Polymerase chain reaction-based assay for antibody-mediated neutralization of HIV-1 reveals a population of nonneutralized virus undetected by conventional p24 assay.

摘要

To be successful with strategies involving passive immunization or the generation of neutralizing antibodies against HIV, it is crucial that we improve our understanding of the process of antibody-mediated HIV neutralization. We have used a neutralization assay based on polymerase chain reaction (PCR) that is more rapid and sensitive than the conventional p24 neutralization assay based on enzyme-linked immunosorbent assay (ELISA). PCR assays permit measurement of the number of infectious events and can detect small amounts of HIV-1 only a few days postinfection. In these studies, the human anti-V3 monoclonal antibody 694/98-D was used to neutralize the infectivity of the laboratory isolate HIVIIIB for CEM-SS cells. 8E5/LAV cells, which contain a single integrated copy of proviral DNA per cell, served as a standard to determine the amount of HIV-1 copies in infected CEM-SS cells.

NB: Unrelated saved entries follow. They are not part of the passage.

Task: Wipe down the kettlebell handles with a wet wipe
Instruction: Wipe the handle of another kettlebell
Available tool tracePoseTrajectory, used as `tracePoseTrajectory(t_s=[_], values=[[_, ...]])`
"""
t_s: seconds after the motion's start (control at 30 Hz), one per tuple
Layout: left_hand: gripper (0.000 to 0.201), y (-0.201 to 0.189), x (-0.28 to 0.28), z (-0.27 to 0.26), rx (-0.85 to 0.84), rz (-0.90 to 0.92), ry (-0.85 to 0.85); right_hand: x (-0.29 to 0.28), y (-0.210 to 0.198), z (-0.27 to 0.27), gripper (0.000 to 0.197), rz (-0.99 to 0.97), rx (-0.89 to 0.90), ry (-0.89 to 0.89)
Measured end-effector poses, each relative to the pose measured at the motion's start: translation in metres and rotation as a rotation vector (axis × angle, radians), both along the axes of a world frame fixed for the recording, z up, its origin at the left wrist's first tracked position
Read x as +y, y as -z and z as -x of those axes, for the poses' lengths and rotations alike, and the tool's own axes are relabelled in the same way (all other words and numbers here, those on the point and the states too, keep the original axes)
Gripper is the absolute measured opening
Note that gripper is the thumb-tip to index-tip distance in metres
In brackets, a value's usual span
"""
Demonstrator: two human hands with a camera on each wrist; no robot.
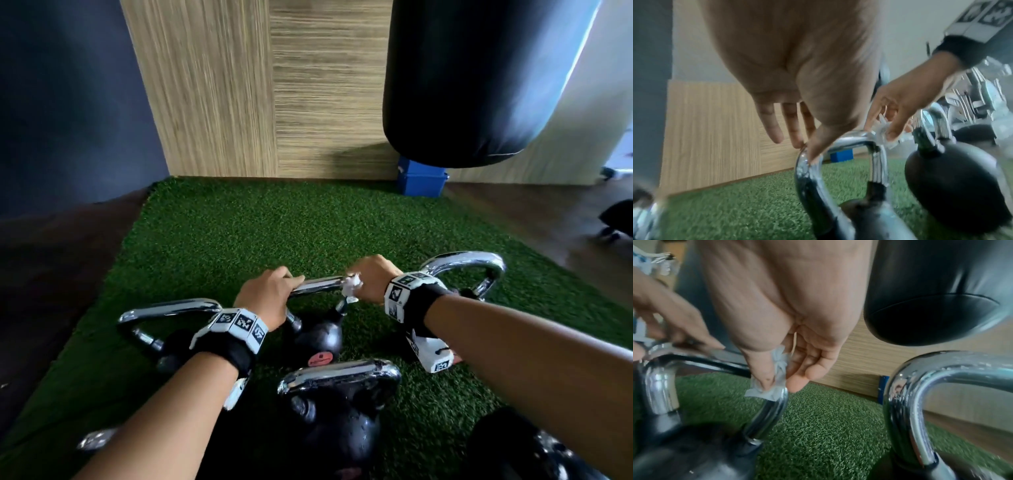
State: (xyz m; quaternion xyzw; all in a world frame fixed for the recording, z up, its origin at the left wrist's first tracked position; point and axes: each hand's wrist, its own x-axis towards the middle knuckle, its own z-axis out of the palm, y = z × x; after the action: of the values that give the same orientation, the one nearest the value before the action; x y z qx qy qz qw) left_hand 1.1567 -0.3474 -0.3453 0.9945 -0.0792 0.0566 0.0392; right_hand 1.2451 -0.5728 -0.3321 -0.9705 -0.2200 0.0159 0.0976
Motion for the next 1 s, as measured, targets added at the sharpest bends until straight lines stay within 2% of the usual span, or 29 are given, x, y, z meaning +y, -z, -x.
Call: tracePoseTrajectory(t_s=[0.1, 0.2, 0.3, 0.43, 0.5, 0.57, 0.67, 0.8, 0.93, 1.0], values=[[0.072, 0.011, 0.005, 0.025, -0.065, 0.231, -0.067, -0.007, -0.009, 0.022, 0.041, -0.09, 0.007, 0.019], [0.055, 0.023, 0.014, 0.044, -0.029, 0.433, -0.147, -0.019, -0.019, 0.049, 0.041, -0.046, 0.047, 0.037], [0.048, 0.045, 0.025, 0.056, 0.151, 0.523, -0.144, -0.025, -0.037, 0.081, 0.028, 0.035, 0.033, 0.009], [0.047, 0.072, 0.024, 0.074, 0.398, 0.491, -0.082, -0.02, -0.063, 0.125, 0.02, 0.077, 0.084, -0.005], [0.044, 0.081, 0.011, 0.083, 0.574, 0.485, -0.031, -0.017, -0.071, 0.143, 0.033, 0.078, 0.094, -0.016], [0.047, 0.089, -0.001, 0.092, 0.675, 0.48, -0.045, -0.014, -0.078, 0.156, 0.043, 0.067, 0.121, -0.011], [0.072, 0.103, -0.015, 0.103, 0.68, 0.629, -0.168, -0.015, -0.077, 0.168, 0.049, 0.022, 0.134, -0.013], [0.065, 0.111, -0.016, 0.116, 0.605, 0.789, -0.267, -0.022, -0.066, 0.173, 0.03, -0.003, 0.065, -0.106], [0.087, 0.119, -0.02, 0.128, 0.537, 0.897, -0.31, -0.031, -0.058, 0.173, 0.021, -0.058, 0.02, -0.138], [0.084, 0.124, -0.024, 0.132, 0.477, 0.936, -0.339, -0.035, -0.054, 0.172, 0.023, -0.06, 0.015, -0.172]])
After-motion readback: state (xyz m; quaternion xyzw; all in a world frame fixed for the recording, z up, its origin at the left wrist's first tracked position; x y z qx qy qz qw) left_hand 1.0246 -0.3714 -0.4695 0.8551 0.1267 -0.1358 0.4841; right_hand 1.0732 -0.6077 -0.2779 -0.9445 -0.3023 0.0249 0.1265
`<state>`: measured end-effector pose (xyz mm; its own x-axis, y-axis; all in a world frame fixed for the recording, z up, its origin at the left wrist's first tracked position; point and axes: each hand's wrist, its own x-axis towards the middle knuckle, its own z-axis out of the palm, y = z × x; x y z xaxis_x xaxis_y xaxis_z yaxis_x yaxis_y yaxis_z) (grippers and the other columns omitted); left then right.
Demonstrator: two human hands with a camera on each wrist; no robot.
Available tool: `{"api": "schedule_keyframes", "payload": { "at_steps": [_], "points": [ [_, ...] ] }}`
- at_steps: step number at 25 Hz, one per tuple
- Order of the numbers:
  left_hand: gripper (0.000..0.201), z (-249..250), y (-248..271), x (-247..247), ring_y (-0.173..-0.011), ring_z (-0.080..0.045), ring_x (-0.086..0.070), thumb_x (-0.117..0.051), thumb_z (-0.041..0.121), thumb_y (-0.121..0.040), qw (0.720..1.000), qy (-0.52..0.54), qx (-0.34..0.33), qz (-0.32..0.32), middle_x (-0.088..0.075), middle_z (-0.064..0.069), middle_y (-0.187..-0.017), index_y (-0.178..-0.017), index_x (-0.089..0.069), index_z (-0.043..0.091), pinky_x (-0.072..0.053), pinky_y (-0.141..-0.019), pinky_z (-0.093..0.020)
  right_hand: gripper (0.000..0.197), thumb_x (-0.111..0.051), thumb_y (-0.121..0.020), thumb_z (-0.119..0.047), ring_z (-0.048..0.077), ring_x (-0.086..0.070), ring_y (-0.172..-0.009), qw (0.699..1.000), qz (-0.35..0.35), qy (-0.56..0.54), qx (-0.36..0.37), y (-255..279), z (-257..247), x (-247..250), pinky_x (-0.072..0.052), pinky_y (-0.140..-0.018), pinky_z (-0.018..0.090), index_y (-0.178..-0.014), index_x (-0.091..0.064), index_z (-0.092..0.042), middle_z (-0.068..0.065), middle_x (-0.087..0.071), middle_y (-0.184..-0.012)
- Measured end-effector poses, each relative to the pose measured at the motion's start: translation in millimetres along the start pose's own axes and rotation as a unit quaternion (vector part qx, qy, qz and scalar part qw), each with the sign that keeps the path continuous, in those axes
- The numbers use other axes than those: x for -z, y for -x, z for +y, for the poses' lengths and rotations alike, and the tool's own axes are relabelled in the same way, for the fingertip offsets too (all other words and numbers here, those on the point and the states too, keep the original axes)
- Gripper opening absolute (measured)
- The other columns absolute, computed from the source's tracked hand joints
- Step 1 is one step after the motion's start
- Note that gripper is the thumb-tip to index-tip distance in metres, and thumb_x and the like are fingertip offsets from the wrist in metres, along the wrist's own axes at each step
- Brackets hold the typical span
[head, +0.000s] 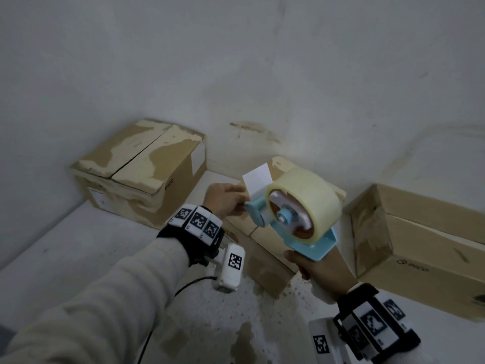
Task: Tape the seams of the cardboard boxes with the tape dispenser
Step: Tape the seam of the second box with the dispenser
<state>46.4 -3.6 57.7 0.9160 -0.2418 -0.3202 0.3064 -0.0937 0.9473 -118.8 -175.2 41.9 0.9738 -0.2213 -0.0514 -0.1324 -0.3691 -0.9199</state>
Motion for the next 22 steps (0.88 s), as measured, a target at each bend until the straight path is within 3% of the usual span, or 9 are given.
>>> {"api": "schedule_keyframes", "payload": {
  "at_steps": [4,8,10,13,15,17,18,19,22],
  "points": [
    [0.032,2.7,-19.2,47.6,-0.055,-0.012,-0.070,-0.067,0.004,-0.083,0.999,0.007,-0.012,0.032,-0.071,-0.011,-0.079,-0.114,-0.057,0.005,-0.052,-0.047,-0.018,0.039,-0.069,-0.080,-0.003,0.020,-0.050,-0.042,1.000,-0.016,-0.016,0.003,5.7,4.3,11.9,-0.045,-0.052,0.031,-0.048,-0.049,-0.016,0.003,-0.052,-0.042],
    [0.031,-8.2,-26.3,59.6,-0.054,-0.011,-0.070,-0.067,0.005,-0.083,0.999,0.019,-0.029,0.042,-0.071,-0.010,-0.082,-0.112,-0.056,0.007,-0.051,-0.047,-0.016,0.032,-0.069,-0.079,0.000,0.017,-0.048,-0.041,0.997,-0.018,-0.072,-0.020,-0.5,2.3,2.0,-0.044,-0.045,0.023,-0.053,-0.050,-0.006,0.004,-0.051,-0.044],
    [0.029,-16.6,-30.5,62.1,-0.051,-0.009,-0.068,-0.066,0.004,-0.084,0.998,0.012,-0.030,0.058,-0.070,-0.010,-0.081,-0.111,-0.055,0.007,-0.050,-0.045,-0.015,0.026,-0.067,-0.081,-0.001,0.019,-0.047,-0.044,0.995,-0.031,-0.094,-0.028,-3.7,1.0,-4.8,-0.043,-0.047,0.026,-0.060,-0.051,-0.003,0.010,-0.051,-0.050],
    [0.032,-32.9,-36.4,69.7,-0.050,-0.007,-0.068,-0.069,0.006,-0.082,0.996,0.015,-0.002,0.085,-0.071,-0.008,-0.081,-0.111,-0.056,0.007,-0.049,-0.049,-0.017,0.014,-0.068,-0.083,-0.011,0.012,-0.052,-0.047,0.998,-0.052,-0.023,-0.025,-11.5,3.3,-13.6,-0.043,-0.051,0.028,-0.072,-0.060,-0.016,-0.003,-0.060,-0.055],
    [0.039,-42.2,-39.3,71.8,-0.052,-0.007,-0.068,-0.074,0.010,-0.077,0.996,0.009,0.021,0.083,-0.072,-0.007,-0.083,-0.112,-0.056,0.008,-0.049,-0.052,-0.019,0.009,-0.070,-0.081,-0.016,0.004,-0.060,-0.057,0.999,-0.045,0.015,-0.018,-16.6,6.0,-19.1,-0.046,-0.057,0.030,-0.087,-0.065,-0.021,-0.008,-0.066,-0.070],
    [0.045,-45.0,-44.7,72.1,-0.046,-0.005,-0.065,-0.075,0.009,-0.076,0.996,0.013,0.027,0.086,-0.070,-0.005,-0.078,-0.115,-0.053,0.008,-0.047,-0.047,-0.016,0.021,-0.071,-0.081,-0.016,0.017,-0.067,-0.078,0.999,-0.024,0.023,-0.032,-22.6,9.4,-23.6,-0.052,-0.066,0.044,-0.101,-0.066,-0.016,0.003,-0.071,-0.090],
    [0.046,-45.6,-47.0,72.8,-0.042,-0.004,-0.063,-0.075,0.007,-0.077,0.995,0.015,0.026,0.093,-0.068,-0.004,-0.075,-0.117,-0.052,0.008,-0.045,-0.043,-0.015,0.024,-0.071,-0.080,-0.016,0.025,-0.067,-0.085,0.999,-0.018,0.026,-0.038,-25.1,10.6,-25.8,-0.053,-0.072,0.046,-0.104,-0.066,-0.015,0.007,-0.071,-0.096],
    [0.044,-45.7,-49.3,73.3,-0.039,-0.004,-0.061,-0.073,0.006,-0.078,0.994,0.019,0.022,0.101,-0.067,-0.004,-0.072,-0.117,-0.052,0.009,-0.043,-0.040,-0.014,0.027,-0.071,-0.080,-0.015,0.026,-0.066,-0.089,0.999,-0.015,0.029,-0.037,-27.1,11.0,-27.3,-0.055,-0.074,0.041,-0.107,-0.066,-0.014,0.007,-0.071,-0.100],
    [0.031,-44.4,-51.8,74.2,-0.033,-0.008,-0.057,-0.060,0.000,-0.086,0.993,0.069,0.024,0.098,-0.063,-0.006,-0.067,-0.112,-0.047,0.010,-0.037,-0.034,-0.013,0.034,-0.071,-0.079,-0.012,0.004,-0.065,-0.088,0.999,-0.021,0.027,-0.022,-31.2,11.4,-31.3,-0.052,-0.070,0.016,-0.112,-0.064,-0.015,-0.004,-0.069,-0.105]
  ]
}}
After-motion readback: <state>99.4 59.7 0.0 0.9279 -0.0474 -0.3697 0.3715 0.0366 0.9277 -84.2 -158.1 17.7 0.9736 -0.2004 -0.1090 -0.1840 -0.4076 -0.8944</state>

Evaluation of antibody-mediated neutralization was possible at 2 to 3 days postinfection, at a time when p24 readouts were not conclusive. We achieved >95% neutralization of HIVIIIB, and of its molecular clone HXB2, using the monoclonal antibody 694/98-D. This degree of neutralization is probably highly significant in vivo. Nevertheless, a small amount of both HIVIIIB and HXB2 ( approximately 5%) escapes neutralization and can consistently be detected after a few days by this sensitive assay. Experiments with different anti-HIV monoclonal antibodies and viruses showed that the assay could be applied to anti-V3 as well as anti-CD4 binding domain antibodies as well as HIV laboratory strains or primary isolates.